▶ [Brief]: Below are some records. Return exactly the lines from the one with "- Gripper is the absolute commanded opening" to the one with "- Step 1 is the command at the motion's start", and nothing else.

Data for analysis: Begin

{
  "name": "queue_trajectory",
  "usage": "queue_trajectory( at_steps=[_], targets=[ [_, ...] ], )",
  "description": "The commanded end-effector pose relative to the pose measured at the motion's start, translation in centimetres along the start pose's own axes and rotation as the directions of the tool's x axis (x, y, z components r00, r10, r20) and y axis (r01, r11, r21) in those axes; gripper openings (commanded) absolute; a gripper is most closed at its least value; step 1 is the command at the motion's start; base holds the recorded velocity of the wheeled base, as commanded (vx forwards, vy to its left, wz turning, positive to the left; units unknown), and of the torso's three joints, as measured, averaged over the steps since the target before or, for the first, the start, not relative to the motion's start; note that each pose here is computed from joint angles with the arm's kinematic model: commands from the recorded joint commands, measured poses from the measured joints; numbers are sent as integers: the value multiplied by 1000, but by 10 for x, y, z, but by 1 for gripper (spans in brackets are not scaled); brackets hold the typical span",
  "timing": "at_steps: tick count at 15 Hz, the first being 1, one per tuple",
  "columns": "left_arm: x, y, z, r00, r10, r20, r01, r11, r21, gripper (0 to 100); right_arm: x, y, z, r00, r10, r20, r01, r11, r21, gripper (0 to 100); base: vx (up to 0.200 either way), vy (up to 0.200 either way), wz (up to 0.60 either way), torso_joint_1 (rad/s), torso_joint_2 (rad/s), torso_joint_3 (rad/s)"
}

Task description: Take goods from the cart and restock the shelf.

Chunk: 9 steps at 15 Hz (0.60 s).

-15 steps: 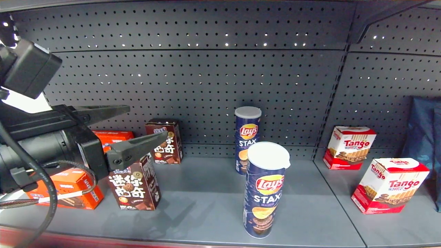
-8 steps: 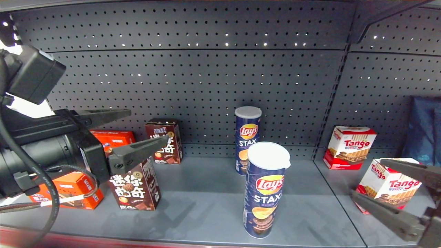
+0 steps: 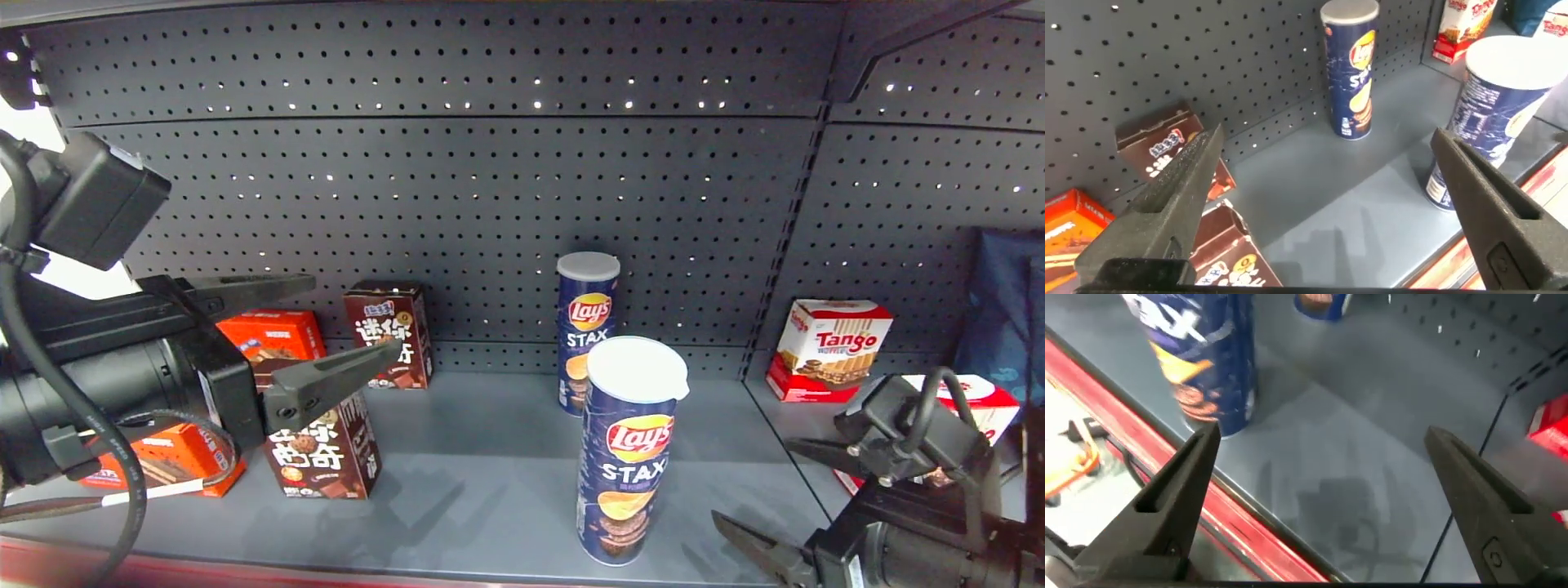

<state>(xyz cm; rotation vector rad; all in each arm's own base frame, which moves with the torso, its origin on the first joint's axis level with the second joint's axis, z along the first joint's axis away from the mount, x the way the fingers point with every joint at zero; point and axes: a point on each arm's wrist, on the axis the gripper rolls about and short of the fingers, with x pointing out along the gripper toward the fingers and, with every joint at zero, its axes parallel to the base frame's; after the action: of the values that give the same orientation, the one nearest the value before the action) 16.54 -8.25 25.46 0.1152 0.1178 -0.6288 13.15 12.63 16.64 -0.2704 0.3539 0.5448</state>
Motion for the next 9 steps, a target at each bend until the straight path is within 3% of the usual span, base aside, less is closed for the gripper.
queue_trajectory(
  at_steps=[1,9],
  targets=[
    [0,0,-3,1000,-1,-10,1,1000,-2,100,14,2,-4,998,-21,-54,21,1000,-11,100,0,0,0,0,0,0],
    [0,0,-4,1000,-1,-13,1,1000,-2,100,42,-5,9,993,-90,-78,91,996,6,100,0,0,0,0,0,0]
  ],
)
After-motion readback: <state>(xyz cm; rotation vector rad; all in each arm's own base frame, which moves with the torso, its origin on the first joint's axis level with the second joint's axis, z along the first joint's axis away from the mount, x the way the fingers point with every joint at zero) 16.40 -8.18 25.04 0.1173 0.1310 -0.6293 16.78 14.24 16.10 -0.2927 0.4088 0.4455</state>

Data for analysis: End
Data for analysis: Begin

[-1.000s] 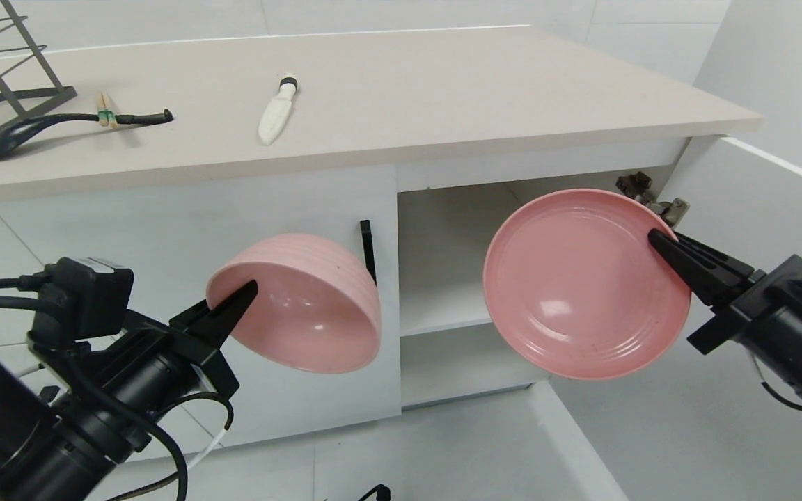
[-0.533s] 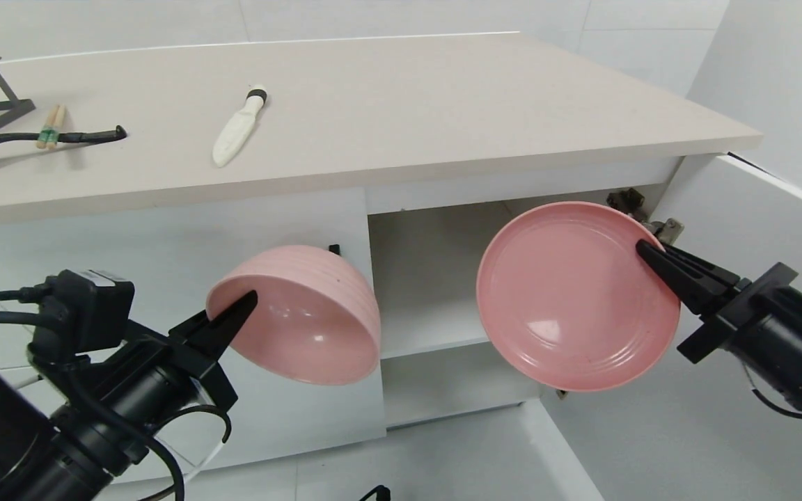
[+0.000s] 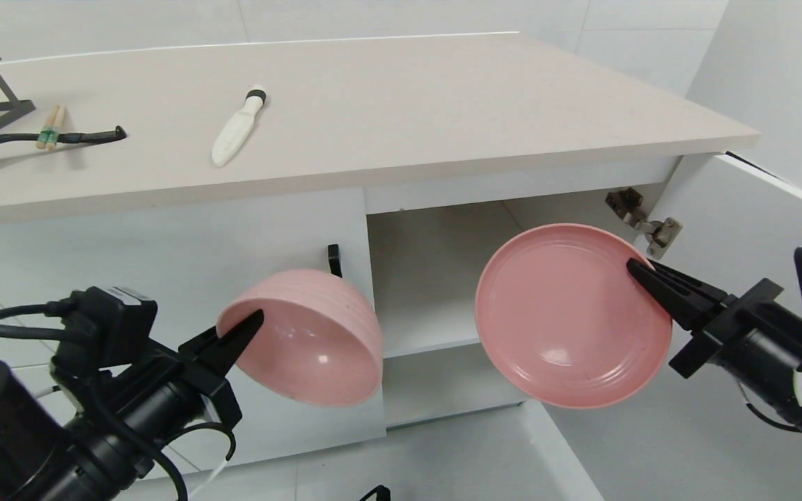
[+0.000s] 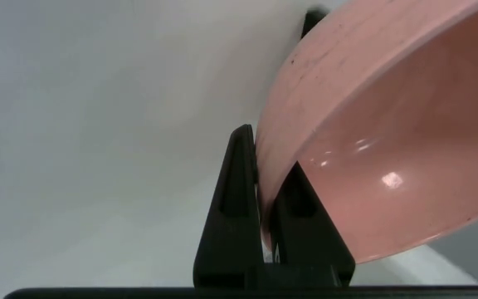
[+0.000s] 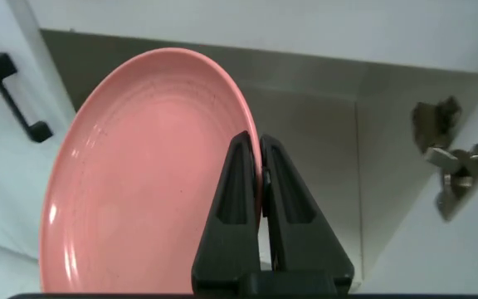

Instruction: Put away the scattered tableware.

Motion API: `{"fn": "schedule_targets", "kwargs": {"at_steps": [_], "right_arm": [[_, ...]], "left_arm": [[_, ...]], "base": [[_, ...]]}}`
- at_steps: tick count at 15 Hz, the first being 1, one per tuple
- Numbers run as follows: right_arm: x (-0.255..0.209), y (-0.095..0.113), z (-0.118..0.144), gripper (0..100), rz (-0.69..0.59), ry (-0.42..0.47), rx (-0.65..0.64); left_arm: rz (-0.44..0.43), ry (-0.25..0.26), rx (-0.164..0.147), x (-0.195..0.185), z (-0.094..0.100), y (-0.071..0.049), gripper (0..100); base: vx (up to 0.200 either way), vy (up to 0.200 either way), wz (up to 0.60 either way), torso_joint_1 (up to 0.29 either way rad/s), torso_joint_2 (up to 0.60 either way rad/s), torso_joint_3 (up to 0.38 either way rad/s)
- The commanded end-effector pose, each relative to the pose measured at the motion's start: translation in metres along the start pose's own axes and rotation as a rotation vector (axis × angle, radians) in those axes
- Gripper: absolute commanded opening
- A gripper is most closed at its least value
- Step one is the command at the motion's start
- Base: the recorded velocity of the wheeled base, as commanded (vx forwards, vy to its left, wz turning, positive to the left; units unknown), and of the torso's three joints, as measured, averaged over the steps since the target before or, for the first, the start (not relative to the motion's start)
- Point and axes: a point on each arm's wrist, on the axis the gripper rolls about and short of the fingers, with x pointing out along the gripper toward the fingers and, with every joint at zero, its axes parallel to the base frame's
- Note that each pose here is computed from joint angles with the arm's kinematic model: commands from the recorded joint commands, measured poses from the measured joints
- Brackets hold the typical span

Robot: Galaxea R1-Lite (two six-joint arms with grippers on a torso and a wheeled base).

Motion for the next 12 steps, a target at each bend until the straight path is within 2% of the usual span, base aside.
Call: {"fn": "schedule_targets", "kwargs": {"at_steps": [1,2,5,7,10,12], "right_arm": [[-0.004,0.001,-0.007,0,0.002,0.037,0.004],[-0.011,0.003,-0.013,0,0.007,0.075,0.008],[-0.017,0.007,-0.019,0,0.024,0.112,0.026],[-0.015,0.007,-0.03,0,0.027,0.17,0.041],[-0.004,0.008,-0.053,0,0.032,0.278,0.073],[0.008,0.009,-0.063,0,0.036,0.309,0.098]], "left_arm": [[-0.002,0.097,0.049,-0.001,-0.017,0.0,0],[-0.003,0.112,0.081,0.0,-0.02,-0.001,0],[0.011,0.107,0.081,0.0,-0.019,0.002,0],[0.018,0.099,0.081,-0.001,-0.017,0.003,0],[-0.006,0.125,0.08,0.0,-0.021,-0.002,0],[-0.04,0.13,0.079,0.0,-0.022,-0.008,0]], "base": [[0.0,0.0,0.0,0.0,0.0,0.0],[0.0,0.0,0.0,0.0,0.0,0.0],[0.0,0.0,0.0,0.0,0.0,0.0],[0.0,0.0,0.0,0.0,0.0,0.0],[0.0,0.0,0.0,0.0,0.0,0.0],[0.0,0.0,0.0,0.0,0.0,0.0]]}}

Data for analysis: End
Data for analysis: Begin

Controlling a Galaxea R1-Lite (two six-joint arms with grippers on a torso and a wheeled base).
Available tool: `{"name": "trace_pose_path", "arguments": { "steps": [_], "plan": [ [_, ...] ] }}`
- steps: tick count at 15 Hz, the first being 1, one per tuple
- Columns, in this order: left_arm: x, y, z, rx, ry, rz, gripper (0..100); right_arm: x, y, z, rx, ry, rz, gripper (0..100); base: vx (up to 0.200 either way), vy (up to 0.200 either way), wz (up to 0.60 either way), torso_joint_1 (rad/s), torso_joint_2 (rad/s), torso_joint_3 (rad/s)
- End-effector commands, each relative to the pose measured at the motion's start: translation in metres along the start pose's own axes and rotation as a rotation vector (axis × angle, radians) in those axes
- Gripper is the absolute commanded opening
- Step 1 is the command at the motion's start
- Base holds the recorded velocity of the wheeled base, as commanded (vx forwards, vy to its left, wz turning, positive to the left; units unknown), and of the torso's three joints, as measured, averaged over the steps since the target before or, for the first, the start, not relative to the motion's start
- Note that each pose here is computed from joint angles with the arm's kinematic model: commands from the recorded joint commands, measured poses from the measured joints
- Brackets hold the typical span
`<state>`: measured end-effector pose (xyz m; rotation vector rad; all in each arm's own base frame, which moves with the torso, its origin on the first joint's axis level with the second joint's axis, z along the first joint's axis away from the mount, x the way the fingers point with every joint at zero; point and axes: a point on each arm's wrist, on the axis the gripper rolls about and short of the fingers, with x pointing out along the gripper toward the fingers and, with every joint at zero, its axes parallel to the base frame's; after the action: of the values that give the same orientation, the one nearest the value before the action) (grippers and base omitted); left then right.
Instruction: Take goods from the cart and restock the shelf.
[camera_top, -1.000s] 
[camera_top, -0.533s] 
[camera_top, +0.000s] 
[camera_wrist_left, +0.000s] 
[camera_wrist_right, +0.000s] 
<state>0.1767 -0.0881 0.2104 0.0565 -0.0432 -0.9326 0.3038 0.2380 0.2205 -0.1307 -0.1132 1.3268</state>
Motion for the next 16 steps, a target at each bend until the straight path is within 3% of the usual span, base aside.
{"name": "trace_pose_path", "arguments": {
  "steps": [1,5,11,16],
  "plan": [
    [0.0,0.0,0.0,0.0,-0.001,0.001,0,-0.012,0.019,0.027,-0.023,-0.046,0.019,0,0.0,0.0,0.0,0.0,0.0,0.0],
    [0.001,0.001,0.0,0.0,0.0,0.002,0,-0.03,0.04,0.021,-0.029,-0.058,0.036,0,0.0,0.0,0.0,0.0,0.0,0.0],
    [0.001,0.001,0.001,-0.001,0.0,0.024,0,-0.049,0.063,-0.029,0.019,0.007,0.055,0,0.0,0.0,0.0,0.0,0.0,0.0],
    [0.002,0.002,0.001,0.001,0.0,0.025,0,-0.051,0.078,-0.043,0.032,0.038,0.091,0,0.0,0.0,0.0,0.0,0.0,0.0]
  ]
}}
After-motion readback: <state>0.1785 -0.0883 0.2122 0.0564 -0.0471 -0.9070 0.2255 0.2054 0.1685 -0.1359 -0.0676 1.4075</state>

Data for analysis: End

▶ [Solution to the problem]:
- Gripper is the absolute commanded opening
- Step 1 is the command at the motion's start

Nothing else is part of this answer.